* What you have to do:
Keyword search on "Provide": report each line of the records that contains it.

* Records supplied:

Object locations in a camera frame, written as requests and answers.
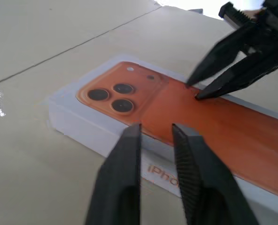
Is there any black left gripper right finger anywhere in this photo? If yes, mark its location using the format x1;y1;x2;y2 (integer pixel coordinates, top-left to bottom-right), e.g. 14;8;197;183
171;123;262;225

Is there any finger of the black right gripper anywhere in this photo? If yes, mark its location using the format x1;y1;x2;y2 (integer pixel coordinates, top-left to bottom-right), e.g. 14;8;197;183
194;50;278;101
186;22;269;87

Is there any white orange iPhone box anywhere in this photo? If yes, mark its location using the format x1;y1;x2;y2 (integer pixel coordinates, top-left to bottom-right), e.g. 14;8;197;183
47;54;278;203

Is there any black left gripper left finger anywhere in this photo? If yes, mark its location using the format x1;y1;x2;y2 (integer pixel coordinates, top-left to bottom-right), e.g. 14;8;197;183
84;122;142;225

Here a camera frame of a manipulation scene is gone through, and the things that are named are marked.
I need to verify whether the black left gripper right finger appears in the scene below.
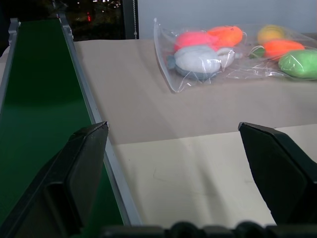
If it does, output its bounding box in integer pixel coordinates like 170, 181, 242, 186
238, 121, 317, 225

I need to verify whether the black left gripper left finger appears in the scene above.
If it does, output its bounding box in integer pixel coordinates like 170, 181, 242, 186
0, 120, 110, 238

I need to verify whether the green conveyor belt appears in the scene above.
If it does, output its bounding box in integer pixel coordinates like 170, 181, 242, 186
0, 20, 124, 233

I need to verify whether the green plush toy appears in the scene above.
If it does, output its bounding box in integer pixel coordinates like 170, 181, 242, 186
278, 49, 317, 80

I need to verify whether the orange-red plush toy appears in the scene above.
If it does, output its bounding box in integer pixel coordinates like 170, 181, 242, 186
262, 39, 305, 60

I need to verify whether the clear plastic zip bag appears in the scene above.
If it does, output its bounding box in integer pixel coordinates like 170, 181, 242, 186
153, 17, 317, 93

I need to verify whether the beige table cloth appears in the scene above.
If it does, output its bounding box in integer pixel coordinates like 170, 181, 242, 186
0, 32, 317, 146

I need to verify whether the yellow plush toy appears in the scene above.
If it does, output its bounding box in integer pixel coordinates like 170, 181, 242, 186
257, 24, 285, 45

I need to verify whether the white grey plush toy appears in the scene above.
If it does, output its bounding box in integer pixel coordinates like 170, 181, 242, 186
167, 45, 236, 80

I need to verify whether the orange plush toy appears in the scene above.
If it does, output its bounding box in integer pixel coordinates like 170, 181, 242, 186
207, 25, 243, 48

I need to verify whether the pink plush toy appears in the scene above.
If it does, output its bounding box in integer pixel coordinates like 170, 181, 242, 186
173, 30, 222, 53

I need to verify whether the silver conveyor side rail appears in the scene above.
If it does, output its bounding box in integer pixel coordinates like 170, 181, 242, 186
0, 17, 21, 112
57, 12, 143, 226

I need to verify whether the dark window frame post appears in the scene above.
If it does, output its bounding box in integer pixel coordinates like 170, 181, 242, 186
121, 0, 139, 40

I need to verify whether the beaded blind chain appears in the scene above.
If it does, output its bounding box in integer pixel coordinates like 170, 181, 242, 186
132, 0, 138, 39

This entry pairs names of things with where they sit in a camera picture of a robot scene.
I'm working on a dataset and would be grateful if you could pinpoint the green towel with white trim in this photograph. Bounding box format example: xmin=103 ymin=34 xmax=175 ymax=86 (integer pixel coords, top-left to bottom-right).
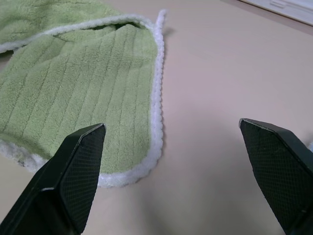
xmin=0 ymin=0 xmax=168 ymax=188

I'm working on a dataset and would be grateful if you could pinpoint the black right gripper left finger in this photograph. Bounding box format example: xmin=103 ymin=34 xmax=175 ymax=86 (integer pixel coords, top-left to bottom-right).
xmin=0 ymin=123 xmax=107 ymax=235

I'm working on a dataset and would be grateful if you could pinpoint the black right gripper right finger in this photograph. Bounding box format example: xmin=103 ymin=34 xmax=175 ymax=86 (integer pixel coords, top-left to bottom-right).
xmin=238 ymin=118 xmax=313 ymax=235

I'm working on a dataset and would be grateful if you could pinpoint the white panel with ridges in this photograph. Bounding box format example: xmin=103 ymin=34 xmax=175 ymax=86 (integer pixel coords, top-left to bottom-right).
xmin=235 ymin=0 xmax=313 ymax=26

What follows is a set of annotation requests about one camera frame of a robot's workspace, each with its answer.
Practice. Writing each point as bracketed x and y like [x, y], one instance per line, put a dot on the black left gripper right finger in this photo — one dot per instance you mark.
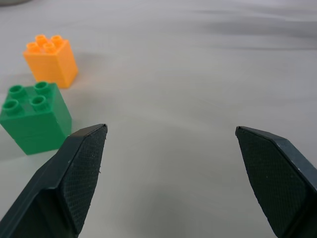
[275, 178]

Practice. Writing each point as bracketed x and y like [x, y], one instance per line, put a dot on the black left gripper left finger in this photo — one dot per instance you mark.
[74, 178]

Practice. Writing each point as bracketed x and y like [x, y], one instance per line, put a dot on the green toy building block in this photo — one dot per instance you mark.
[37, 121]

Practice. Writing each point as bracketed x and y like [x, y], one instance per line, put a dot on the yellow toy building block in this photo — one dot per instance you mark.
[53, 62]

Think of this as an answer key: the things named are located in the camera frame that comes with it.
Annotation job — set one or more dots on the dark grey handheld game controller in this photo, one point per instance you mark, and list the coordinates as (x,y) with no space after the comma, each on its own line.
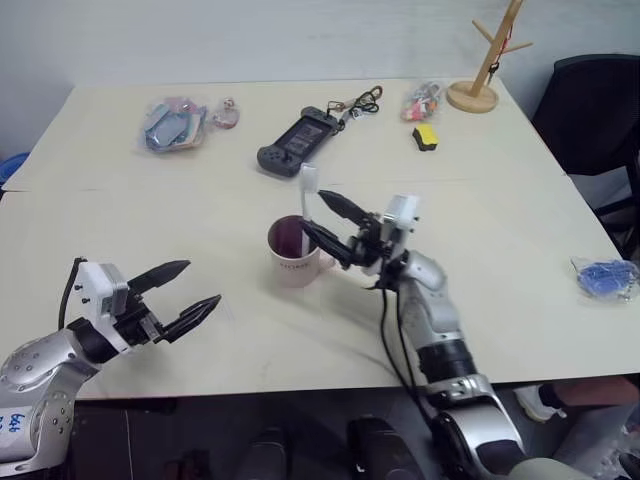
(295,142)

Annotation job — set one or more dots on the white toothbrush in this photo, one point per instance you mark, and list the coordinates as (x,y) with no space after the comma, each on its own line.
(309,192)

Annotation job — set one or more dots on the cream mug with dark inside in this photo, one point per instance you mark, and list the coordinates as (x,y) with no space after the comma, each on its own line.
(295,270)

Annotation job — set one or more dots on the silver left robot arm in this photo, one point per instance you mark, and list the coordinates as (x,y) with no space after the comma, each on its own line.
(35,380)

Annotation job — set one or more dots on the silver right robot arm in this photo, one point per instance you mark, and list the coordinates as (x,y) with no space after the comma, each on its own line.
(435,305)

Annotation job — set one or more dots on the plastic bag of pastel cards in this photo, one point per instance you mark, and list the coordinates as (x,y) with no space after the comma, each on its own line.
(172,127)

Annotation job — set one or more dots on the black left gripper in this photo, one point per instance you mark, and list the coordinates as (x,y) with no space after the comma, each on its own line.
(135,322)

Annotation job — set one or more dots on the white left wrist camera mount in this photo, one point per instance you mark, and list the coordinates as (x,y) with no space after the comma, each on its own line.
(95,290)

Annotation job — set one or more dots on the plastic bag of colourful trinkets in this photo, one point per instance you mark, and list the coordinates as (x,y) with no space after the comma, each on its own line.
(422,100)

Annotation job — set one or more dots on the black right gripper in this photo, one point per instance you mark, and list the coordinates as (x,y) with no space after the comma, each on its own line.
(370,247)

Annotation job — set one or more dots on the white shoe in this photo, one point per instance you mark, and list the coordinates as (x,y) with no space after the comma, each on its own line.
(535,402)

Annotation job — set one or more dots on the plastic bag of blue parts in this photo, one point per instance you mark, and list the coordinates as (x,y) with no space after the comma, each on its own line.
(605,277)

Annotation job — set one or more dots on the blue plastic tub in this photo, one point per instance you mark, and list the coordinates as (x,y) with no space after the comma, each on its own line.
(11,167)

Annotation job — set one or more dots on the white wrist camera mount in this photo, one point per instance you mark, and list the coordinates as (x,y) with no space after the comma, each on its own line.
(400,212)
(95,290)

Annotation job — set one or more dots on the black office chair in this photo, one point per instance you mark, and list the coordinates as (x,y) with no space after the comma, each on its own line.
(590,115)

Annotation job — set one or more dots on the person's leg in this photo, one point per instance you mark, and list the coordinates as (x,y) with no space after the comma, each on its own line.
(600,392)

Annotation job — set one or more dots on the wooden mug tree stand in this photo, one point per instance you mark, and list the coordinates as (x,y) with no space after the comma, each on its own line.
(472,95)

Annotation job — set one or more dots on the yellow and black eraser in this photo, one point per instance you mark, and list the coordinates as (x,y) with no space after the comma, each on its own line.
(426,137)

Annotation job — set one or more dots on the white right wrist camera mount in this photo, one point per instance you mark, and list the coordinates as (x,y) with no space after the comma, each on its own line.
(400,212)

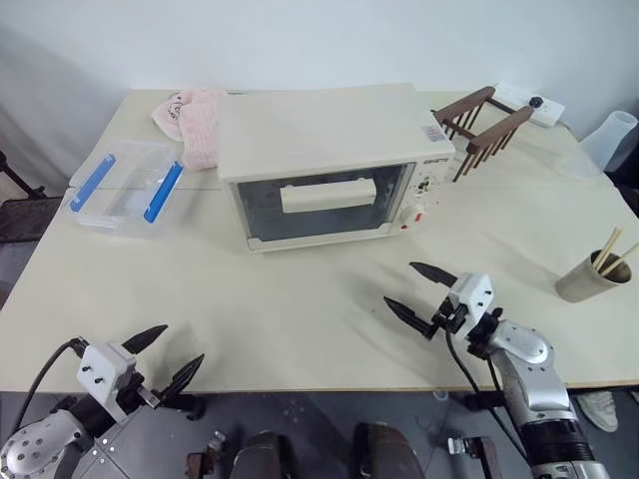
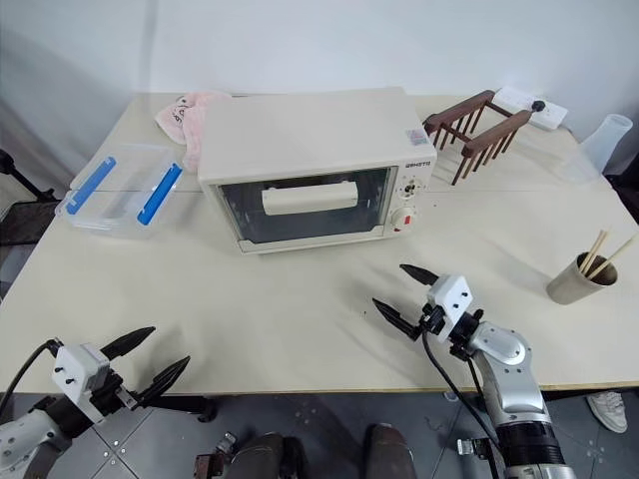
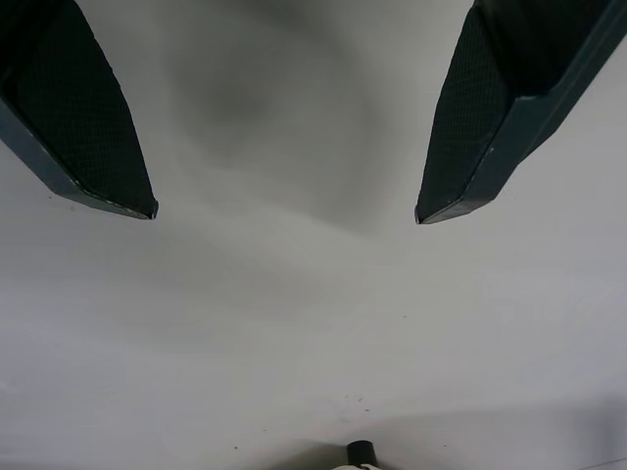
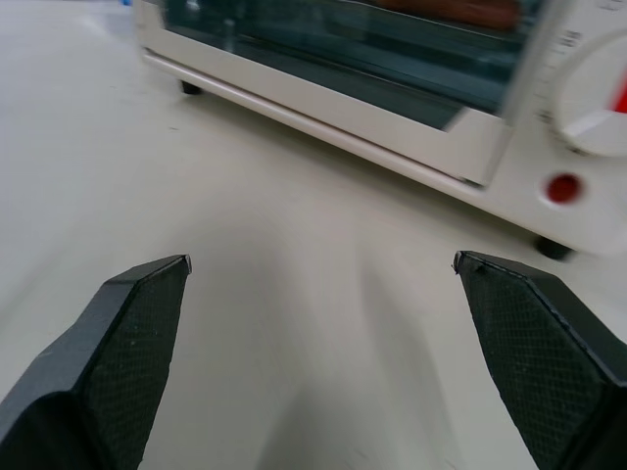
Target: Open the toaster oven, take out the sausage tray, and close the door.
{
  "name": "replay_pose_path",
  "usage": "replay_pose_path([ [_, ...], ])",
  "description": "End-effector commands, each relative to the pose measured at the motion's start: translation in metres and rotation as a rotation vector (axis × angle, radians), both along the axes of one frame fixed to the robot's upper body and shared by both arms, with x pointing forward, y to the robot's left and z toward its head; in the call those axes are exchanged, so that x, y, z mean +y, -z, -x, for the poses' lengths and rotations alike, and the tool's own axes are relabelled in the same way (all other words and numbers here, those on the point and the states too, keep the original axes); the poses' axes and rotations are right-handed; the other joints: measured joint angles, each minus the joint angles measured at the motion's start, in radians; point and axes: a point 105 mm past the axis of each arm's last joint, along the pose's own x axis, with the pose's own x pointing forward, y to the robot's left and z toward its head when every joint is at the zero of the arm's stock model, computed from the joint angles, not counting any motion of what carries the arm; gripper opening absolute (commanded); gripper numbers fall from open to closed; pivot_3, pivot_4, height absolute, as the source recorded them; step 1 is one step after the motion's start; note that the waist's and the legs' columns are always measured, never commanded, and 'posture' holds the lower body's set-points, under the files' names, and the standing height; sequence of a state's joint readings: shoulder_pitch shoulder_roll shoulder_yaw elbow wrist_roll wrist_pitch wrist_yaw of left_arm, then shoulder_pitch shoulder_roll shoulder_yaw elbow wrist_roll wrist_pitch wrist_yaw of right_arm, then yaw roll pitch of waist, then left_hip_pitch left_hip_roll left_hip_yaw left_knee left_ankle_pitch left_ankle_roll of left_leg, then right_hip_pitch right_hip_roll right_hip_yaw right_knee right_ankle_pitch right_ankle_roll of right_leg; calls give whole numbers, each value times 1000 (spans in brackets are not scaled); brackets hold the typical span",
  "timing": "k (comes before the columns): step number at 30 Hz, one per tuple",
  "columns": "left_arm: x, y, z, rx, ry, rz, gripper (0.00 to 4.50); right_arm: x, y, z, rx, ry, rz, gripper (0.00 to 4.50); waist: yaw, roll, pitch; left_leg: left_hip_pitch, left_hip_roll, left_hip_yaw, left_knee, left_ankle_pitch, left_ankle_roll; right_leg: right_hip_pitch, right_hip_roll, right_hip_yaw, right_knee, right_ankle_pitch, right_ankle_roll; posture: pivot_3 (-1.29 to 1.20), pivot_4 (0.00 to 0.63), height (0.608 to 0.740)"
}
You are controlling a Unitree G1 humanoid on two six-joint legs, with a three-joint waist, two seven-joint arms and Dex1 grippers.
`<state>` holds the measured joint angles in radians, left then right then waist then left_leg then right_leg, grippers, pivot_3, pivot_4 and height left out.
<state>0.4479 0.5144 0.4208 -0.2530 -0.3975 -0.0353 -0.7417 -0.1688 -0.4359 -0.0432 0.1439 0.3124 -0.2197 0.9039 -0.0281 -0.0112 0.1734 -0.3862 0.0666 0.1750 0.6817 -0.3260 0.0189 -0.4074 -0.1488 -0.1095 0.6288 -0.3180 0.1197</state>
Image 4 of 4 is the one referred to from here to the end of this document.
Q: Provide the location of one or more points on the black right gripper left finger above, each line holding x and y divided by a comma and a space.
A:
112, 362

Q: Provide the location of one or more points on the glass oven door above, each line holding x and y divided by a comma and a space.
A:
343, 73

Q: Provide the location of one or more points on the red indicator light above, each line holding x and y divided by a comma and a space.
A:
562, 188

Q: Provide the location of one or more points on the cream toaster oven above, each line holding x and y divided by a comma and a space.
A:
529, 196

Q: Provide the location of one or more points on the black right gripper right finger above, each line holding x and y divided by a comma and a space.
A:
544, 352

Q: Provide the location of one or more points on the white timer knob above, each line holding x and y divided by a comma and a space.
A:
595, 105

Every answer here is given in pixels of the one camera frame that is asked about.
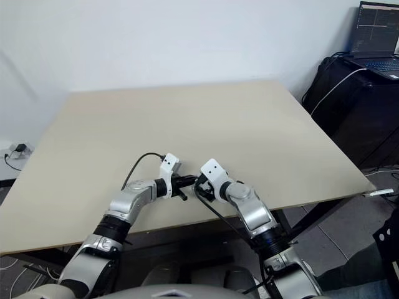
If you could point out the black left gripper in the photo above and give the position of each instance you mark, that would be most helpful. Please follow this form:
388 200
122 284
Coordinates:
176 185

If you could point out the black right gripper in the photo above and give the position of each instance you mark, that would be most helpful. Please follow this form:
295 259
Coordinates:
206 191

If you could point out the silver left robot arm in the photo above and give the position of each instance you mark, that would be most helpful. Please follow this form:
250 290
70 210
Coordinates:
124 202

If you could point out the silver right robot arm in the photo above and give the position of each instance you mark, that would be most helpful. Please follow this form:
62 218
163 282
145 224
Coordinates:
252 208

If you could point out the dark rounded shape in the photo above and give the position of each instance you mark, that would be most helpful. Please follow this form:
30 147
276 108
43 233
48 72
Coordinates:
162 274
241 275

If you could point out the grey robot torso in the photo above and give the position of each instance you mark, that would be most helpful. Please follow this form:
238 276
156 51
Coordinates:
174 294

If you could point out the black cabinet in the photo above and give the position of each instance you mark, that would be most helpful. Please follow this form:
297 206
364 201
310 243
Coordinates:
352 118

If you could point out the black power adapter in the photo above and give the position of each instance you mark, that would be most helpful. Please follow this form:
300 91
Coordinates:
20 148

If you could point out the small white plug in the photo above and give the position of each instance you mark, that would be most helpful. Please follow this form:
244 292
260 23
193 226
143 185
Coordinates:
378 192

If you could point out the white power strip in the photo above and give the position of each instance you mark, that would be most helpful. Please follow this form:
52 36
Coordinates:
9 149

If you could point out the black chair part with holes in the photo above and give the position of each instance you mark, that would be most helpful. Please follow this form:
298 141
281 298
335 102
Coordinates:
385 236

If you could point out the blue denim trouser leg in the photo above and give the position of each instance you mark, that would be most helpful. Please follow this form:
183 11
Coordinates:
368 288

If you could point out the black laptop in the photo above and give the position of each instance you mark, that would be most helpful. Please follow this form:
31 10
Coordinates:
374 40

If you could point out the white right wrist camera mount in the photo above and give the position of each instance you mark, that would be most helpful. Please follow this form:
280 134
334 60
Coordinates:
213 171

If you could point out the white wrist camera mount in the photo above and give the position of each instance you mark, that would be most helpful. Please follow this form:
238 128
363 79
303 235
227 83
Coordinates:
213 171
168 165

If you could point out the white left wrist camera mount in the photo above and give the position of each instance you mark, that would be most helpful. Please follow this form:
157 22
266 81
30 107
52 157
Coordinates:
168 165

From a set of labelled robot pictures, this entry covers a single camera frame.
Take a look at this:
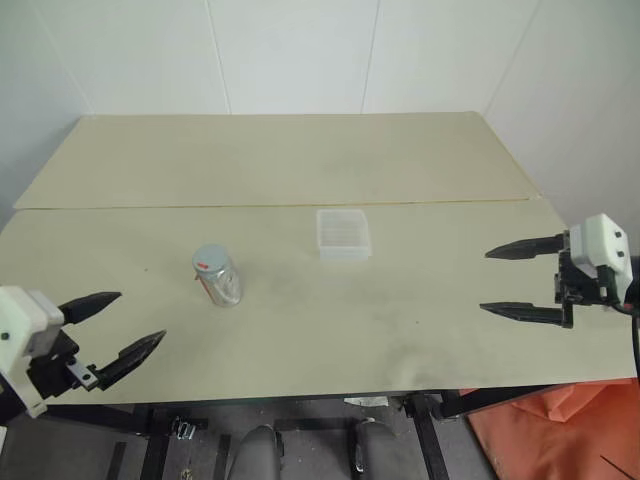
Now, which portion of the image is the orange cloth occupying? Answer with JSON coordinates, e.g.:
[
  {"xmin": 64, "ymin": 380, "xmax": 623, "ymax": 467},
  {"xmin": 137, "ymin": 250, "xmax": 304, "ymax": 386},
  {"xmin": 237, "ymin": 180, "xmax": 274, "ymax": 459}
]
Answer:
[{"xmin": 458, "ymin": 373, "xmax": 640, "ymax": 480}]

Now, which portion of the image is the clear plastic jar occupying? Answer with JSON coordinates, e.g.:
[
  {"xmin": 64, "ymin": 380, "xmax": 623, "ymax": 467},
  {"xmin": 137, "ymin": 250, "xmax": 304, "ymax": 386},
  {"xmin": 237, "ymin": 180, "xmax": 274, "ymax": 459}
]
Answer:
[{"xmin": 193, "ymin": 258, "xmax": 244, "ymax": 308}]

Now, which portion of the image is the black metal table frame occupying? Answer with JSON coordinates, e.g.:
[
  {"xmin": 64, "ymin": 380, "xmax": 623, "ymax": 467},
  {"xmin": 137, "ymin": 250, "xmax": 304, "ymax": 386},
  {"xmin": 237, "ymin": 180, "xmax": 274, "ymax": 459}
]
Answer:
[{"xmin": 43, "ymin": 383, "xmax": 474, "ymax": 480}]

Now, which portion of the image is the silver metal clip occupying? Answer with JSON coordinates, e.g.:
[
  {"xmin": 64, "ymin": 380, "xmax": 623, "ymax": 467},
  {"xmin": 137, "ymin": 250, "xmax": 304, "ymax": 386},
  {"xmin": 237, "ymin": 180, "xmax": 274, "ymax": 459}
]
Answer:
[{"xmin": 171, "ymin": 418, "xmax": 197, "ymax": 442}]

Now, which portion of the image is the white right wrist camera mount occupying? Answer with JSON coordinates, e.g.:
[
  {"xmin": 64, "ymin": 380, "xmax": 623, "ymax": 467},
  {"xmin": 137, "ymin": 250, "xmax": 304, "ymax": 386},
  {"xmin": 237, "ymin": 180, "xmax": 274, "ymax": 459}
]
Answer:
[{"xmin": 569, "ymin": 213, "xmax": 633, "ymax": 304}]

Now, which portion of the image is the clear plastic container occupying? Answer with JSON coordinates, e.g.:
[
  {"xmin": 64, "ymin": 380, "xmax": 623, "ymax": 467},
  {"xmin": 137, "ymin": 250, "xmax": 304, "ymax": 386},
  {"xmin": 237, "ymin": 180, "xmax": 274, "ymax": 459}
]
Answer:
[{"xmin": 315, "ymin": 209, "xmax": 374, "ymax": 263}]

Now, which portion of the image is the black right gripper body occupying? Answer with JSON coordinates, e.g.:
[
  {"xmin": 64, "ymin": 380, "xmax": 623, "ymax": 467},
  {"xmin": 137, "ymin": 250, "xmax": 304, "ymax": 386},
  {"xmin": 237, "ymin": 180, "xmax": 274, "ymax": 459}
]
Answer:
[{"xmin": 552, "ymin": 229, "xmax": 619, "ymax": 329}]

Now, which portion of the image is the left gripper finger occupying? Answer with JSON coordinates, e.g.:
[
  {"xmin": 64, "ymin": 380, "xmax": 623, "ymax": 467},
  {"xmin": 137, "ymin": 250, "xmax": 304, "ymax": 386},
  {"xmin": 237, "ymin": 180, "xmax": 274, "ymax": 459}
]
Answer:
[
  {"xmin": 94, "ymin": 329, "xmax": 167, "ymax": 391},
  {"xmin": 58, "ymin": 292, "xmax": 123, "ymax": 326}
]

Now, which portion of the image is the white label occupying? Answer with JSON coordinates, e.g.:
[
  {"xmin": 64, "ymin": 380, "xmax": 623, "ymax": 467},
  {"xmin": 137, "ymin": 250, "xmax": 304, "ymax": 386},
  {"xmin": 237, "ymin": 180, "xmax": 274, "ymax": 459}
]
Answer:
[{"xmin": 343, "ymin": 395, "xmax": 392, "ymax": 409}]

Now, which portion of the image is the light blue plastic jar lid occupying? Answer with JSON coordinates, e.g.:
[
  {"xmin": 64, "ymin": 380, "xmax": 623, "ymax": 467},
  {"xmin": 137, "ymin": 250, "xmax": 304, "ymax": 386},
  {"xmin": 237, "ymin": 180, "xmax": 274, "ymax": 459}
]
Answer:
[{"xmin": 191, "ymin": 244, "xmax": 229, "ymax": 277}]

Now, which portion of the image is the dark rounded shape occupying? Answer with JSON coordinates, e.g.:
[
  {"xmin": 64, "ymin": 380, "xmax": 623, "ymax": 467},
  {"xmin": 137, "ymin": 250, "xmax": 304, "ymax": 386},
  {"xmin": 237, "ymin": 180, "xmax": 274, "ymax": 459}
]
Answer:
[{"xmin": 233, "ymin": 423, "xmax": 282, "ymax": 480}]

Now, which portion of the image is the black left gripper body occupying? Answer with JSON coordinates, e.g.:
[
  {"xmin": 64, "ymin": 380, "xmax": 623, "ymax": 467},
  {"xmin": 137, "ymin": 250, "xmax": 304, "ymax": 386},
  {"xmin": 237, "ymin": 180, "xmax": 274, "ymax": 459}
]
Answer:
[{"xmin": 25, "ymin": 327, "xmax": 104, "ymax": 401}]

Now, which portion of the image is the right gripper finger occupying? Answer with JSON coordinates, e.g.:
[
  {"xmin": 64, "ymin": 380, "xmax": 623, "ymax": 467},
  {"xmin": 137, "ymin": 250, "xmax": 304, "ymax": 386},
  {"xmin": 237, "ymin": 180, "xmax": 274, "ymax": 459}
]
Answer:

* Output below:
Q: Provide the location of one or more points on the black right gripper left finger above, each line holding x and y divided by a comma and a space.
Q: Provide the location of one or more points on the glass oven door above, each line holding x and y divided by a comma and a space.
Q: Provide the location of one or more points on the red indicator light above, each line holding x and y divided by a comma and a space.
Q: Provide the location of one or more points on the cream toaster oven above, each line holding x and y divided by a comma and a space.
Q: Provide the location of one or more points on the black right gripper right finger above, each line holding x and y divided by a comma and a space.
Q: Provide the location of one or more points on the white timer knob above, each line holding x and y divided by a comma and a space.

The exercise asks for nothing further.